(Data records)
----

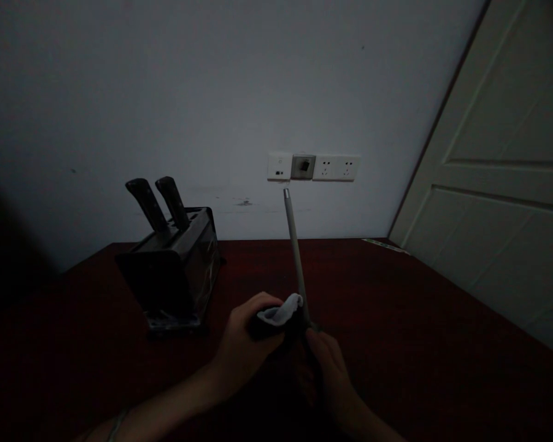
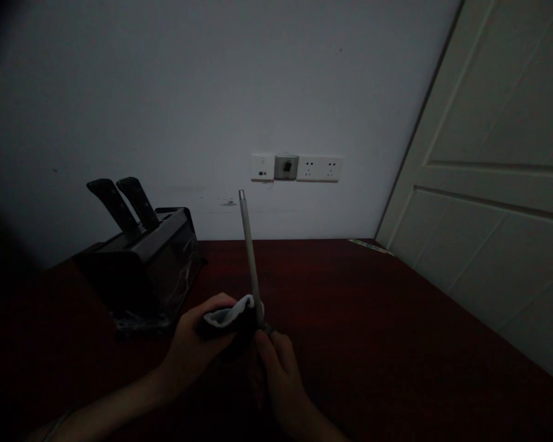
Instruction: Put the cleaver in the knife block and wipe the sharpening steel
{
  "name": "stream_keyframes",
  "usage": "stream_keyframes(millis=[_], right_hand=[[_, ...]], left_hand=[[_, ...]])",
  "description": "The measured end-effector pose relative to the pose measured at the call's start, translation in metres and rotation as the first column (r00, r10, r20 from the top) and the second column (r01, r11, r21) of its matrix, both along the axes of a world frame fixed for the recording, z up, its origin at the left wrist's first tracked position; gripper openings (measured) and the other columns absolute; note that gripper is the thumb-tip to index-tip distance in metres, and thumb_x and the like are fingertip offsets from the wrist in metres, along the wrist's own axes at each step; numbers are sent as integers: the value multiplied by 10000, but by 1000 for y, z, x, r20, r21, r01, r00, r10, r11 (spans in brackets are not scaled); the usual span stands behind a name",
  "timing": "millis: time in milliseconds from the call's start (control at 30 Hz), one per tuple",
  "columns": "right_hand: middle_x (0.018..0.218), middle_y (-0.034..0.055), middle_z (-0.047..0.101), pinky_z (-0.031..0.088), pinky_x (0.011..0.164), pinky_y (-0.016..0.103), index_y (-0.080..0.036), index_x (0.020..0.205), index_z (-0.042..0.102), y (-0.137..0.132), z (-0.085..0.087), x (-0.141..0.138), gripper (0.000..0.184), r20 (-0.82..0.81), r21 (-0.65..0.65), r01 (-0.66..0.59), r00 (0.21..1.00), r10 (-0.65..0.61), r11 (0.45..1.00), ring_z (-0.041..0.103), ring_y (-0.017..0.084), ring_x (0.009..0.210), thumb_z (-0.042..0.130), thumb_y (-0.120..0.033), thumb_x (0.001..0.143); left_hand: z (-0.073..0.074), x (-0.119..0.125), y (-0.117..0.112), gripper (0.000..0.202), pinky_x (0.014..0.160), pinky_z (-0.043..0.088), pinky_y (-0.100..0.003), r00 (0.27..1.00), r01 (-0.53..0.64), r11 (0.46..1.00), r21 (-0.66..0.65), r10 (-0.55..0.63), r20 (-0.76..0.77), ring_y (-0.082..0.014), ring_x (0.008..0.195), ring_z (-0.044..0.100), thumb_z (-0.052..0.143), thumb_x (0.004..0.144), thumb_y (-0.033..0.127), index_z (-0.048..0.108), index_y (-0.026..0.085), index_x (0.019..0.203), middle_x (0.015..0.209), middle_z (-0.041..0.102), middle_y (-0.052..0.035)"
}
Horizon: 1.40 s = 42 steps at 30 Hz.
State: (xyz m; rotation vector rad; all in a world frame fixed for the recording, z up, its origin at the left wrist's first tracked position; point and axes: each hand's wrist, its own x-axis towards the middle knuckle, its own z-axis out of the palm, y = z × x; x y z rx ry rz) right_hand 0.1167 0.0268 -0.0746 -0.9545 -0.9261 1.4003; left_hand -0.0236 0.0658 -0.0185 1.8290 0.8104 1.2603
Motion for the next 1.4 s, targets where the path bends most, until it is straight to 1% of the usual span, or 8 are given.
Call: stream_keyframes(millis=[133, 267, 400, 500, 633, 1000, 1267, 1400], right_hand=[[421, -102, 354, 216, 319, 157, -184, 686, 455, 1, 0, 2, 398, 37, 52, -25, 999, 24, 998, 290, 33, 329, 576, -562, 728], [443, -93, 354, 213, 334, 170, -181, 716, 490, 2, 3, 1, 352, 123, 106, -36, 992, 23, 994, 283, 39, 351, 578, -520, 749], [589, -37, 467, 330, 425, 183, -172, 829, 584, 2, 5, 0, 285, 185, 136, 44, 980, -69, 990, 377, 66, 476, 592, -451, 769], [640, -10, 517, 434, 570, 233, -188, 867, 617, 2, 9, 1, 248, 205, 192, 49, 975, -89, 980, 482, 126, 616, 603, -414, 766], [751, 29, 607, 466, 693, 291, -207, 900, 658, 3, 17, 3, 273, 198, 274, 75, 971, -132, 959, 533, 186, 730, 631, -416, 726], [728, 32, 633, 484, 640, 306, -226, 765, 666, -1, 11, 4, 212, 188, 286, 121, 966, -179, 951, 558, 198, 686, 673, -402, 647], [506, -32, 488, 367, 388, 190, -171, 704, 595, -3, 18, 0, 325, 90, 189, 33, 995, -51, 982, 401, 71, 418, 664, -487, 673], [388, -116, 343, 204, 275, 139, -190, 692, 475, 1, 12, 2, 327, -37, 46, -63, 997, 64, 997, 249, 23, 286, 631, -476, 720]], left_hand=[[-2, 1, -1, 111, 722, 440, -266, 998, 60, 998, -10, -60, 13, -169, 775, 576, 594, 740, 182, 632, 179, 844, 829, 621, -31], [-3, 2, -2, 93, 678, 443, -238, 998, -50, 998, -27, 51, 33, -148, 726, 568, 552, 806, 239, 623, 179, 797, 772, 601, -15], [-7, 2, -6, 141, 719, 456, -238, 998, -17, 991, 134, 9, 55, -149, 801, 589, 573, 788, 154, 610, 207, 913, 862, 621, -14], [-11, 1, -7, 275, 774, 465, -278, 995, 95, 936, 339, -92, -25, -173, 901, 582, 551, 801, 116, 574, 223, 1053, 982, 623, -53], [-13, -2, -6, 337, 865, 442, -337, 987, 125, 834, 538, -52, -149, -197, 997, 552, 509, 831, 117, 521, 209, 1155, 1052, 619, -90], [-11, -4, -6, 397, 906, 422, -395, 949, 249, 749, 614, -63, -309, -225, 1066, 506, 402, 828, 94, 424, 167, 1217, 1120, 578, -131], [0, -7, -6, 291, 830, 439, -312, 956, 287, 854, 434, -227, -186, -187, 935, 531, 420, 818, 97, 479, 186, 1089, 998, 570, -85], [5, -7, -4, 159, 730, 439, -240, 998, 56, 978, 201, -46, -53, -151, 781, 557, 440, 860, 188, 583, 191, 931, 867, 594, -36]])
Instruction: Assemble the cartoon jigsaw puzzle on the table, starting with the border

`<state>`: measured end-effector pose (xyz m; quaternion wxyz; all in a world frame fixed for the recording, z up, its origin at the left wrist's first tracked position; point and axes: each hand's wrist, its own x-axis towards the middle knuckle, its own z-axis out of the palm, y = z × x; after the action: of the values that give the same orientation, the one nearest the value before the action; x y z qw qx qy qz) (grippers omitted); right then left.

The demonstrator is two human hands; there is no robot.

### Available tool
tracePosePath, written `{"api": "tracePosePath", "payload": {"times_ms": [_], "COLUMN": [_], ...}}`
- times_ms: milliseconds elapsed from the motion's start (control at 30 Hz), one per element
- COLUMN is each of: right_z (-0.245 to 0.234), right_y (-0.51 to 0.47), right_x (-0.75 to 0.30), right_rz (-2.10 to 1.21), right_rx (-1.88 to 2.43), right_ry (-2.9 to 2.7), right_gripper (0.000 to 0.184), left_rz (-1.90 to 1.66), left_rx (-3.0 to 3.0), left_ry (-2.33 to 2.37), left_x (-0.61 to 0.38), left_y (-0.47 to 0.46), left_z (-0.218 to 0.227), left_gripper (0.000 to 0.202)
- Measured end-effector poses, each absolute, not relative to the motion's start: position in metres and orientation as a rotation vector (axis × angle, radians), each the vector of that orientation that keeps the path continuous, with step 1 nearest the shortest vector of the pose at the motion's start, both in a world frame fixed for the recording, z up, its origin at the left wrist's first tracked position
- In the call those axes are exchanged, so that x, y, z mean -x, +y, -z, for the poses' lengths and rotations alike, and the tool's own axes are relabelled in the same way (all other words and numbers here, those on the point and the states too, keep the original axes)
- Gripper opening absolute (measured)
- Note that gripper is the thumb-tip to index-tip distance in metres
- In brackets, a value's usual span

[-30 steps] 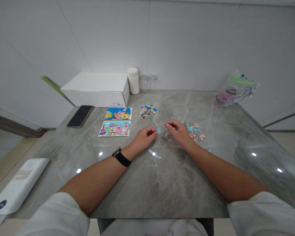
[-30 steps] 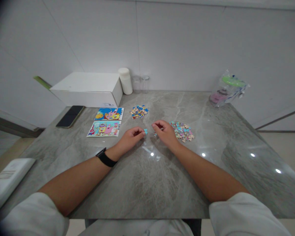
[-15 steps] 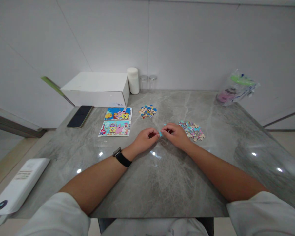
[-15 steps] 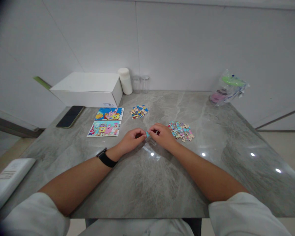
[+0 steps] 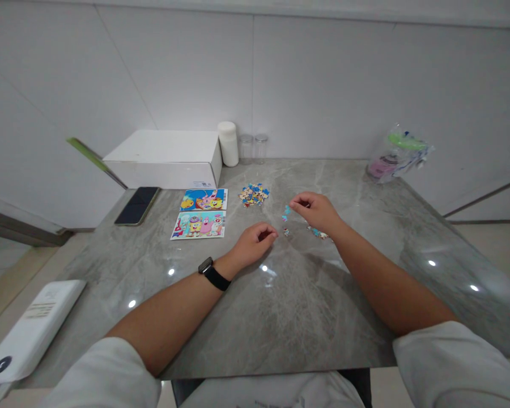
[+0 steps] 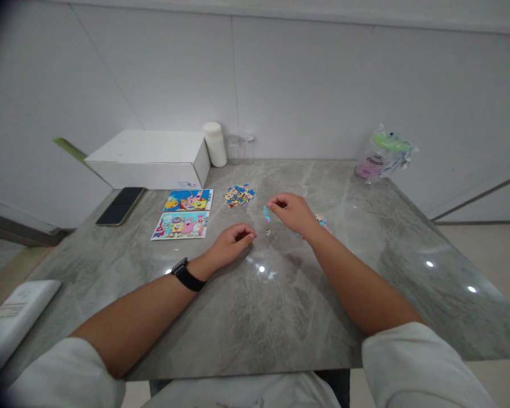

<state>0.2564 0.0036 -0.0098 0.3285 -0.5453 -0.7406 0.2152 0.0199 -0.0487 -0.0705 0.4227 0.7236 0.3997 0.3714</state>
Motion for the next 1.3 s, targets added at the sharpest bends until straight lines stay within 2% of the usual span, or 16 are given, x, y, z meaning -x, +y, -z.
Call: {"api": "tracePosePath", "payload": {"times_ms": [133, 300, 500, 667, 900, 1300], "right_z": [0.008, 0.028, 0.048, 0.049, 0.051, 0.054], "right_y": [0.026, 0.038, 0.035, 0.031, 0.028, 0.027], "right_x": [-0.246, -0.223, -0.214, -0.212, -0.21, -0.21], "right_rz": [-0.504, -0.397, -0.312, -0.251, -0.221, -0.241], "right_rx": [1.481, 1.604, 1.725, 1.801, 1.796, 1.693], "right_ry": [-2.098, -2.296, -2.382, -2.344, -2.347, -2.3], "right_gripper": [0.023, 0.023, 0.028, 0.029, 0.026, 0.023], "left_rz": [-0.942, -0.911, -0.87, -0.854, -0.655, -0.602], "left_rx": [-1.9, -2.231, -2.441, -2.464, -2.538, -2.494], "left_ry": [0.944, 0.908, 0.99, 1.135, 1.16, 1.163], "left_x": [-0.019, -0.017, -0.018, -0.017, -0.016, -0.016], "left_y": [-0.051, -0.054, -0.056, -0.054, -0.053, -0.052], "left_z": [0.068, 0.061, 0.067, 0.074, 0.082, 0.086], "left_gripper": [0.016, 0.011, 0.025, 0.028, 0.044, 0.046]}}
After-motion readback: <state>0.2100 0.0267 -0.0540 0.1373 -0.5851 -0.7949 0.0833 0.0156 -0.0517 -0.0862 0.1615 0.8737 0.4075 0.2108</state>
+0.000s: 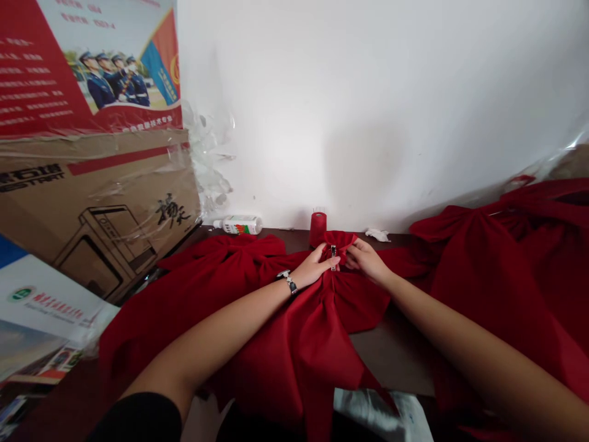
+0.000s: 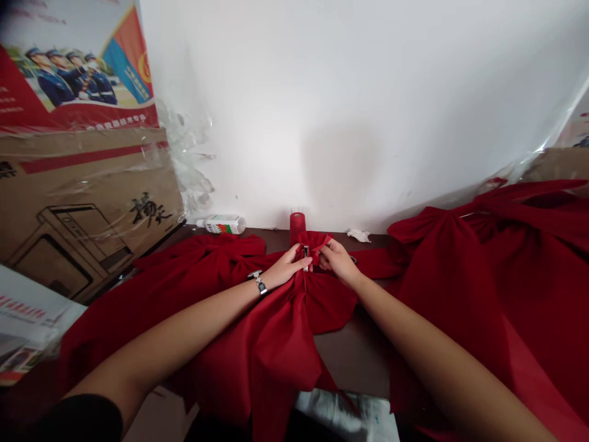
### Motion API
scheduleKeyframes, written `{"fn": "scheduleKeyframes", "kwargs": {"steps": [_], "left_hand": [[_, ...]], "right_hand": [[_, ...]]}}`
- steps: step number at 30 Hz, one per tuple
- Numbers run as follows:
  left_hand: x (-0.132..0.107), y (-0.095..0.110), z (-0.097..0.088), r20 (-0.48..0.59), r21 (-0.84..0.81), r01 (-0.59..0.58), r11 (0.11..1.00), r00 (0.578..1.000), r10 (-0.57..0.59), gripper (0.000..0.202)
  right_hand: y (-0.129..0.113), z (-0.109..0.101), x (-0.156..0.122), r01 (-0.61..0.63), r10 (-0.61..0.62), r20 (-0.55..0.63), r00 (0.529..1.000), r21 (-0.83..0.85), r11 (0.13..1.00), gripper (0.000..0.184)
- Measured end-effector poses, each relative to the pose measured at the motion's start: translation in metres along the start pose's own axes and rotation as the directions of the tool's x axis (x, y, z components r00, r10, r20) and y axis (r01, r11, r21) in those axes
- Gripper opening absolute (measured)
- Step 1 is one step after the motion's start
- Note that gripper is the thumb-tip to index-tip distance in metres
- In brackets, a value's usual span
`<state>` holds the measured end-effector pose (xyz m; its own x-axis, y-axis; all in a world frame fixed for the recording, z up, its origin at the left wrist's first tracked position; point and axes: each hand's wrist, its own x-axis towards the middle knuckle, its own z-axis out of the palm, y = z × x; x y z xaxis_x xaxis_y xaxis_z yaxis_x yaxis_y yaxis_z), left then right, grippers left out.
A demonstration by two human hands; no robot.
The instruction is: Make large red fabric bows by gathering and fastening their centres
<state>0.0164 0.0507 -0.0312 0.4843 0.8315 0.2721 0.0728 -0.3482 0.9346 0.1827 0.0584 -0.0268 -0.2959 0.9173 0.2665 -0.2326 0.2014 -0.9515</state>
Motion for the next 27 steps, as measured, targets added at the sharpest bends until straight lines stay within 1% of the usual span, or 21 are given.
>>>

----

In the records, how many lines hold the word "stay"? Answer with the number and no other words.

*Answer area*. 2